William G. Kable immediately began a program of expansion and recruitment. A Mess Hall, seating 400 was built in 1901. This building also contained cadet rooms on the second and third floors. In 1904, a five story barracks was also constructed. The Corps of Cadets grew quickly under William G. Kable’s guidance with enrollment reaching 270 cadets at the start of the 1904 session. Then, on November 25, 1904, disaster struck. At three o’clock in the morning, the town of Staunton was awakened by the continuous tolling of the town fire bell and the prolonged shrieks of a railway locomotive. The barracks of SMA were on fire.

In the morning light, the level of destruction was plain for all to see. The classroom building was gone, the four story barracks built in 1888 was gone, and the new five story barracks was gone. The Kable residence, Mess Hall, and cadet rooms above were saved, as were a few minor storage buildings.

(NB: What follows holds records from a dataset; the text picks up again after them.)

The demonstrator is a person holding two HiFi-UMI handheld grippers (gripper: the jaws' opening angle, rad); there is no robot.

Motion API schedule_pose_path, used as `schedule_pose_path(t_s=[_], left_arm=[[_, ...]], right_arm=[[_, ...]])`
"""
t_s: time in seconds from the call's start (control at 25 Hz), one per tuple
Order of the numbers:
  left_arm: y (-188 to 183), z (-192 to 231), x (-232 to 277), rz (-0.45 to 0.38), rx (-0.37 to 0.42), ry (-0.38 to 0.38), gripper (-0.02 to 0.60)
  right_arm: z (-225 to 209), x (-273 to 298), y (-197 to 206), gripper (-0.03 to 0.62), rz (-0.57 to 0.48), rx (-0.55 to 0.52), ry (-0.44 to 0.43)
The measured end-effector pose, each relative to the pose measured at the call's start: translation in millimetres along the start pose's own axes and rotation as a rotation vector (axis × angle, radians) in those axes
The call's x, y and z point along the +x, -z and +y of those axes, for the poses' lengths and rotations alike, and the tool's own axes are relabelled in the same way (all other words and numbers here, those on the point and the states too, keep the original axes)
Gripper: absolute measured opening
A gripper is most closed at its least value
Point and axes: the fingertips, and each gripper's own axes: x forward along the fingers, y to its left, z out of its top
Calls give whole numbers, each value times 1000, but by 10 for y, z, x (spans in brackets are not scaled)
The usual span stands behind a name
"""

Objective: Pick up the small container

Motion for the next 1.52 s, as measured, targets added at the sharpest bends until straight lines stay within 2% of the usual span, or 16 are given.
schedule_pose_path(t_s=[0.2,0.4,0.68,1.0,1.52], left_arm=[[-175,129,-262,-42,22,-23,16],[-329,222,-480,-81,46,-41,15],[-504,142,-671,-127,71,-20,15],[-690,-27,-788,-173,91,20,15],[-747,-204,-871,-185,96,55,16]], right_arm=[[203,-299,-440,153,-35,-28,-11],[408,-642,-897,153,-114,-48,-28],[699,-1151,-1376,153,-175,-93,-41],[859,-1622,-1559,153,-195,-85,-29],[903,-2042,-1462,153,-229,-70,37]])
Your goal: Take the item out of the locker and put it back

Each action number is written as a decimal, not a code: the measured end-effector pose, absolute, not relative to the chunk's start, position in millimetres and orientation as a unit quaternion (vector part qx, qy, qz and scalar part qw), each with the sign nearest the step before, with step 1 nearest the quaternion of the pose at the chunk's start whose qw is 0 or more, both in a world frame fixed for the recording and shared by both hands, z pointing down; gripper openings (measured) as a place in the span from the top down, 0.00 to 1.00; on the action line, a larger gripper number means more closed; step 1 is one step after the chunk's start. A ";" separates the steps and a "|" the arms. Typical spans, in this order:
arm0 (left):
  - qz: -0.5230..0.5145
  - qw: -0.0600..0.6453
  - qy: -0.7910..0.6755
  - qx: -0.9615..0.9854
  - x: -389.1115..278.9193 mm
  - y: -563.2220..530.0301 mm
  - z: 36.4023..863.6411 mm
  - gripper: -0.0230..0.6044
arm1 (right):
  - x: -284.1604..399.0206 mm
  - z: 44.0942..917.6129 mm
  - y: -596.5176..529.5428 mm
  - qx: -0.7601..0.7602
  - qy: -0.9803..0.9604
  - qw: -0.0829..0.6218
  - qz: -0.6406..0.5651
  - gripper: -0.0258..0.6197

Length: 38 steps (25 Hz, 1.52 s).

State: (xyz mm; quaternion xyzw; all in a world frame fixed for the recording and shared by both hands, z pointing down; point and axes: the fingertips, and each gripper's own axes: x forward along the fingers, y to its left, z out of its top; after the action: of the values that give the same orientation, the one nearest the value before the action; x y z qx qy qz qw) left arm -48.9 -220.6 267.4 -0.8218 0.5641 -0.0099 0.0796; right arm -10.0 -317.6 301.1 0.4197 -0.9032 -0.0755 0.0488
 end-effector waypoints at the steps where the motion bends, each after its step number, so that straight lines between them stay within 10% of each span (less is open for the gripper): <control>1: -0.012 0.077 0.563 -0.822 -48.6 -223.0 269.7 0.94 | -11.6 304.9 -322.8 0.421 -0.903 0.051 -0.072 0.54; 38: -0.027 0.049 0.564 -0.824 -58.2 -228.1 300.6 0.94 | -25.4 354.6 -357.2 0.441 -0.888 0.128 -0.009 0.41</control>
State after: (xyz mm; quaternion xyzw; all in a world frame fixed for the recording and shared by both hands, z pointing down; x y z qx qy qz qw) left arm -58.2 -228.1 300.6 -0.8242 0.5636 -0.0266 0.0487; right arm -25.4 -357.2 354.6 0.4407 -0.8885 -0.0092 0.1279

And, miraculously, not a cadet had been seriously harmed, and most of the possessions and furniture had been thrown out of windows and doors and moved to safety. The local newspaper reported that Capt. Kable, in his anxiety to arouse sleeping students, had rushed bare-footed to the rescue and his feet had been burned. Thomas Russell, who was living in one of the Barracks at the time, is also credited with sounding the alarm and helping to evacuate the buildings. To help keep the school in operation the townspeople of Staunton responded to the needs of the cadets and provided temporary housing. Additionally, the local YMCA was made available to the school for classrooms.